In its Top 10 Global Trends report, Euromonitor suggests access and action are the driving forces behind the trends, which include a shift to climate awareness, seniors embracing the world of digital and the metaverse movement, as consumers take back control after a disrupted 2021.
With supply chain chaos not expected to improve until 2023, and two-thirds of all businesses impacted by this, consumers will start to look for new ways to buy products and businesses will have to pivot and provide new solutions to meet customer demand.
“Backup Planner” consumers will use technology to try to move to the front of the queue when supplies are threatened, while other consumers will rely on subscription services or community group buying to secure deliveries.
“When thwarted, Backup Planners are reverting to the next best option, seeking alternatives and in some cases, delaying purchases or changing shopping habits,” the report said.
“Two extremes are influencing shopping behaviours of Backup Planners – paying a premium or switching to cost-effective options, such as buying second-hand or renting.”
The report suggests businesses that can leverage opportunities will be the winners with these types of consumers, suggesting shoppers may pay more to get first access to their preferred products and exclusive or presale items could entice these consumers and drive revenue.
“Mobile apps that enable digital waitlists and queuing allow consumers to secure their place in line and help businesses control traffic,” the report said.
“Additionally, direct-to-consumer services can bring products straight to consumer’s door.”
The report suggests companies need to invest in local sourcing and automation to overcome shortages, noting that prices may need to increase to compensate.
Alternatively, splitting costs with other payers to buy ingredients or components in bulk could also be an option to ensure continuous supply.
Climate change will continue to be a focus for consumers in 2022, and consumers will expect brands to step up through transparent labelling of carbon-neutral products.
“Digital innovation is reshaping how retailers, manufacturers and consumers transition to a new era of environmental transparency.
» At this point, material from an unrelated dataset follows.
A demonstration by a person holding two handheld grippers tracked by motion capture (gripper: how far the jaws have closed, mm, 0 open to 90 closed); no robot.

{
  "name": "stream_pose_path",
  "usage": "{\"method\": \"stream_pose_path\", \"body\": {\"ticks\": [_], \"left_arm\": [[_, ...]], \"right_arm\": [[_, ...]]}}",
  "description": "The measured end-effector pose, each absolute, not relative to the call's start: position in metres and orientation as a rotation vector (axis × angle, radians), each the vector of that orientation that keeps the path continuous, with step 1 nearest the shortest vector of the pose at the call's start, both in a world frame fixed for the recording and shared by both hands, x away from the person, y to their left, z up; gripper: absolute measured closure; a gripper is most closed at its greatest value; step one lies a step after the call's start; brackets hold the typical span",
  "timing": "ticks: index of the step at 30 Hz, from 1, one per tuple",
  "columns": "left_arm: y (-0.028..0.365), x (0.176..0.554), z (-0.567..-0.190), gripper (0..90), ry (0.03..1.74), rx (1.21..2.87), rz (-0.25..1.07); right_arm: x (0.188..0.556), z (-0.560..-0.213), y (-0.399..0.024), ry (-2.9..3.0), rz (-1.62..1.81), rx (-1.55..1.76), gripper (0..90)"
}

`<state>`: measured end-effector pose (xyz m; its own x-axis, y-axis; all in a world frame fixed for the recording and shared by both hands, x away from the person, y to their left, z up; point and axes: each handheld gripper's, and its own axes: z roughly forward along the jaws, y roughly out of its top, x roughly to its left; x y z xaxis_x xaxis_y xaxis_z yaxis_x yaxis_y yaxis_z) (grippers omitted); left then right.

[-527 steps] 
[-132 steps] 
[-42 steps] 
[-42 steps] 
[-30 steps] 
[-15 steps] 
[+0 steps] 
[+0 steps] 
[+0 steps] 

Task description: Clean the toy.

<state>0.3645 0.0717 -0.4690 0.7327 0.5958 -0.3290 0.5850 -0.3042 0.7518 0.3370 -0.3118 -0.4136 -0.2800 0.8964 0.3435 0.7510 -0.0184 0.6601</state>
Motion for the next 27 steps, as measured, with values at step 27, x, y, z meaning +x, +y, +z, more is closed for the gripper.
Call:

Tech tools such as digital product labelling and mobile tracking apps help consumers trace ethical claims, their carbon footprint and recycling habits on their phones,” the report stated.
The metaverse will also become important as the digital world evolves beyond virtual hangouts to immersive 3D realities with Euromonitor predicting the immersive environments to drive e-commerce and virtual product sales.
“Companies that start establishing a presence now will be at the forefront as virtual social environments and AR/VR develop,” the report said.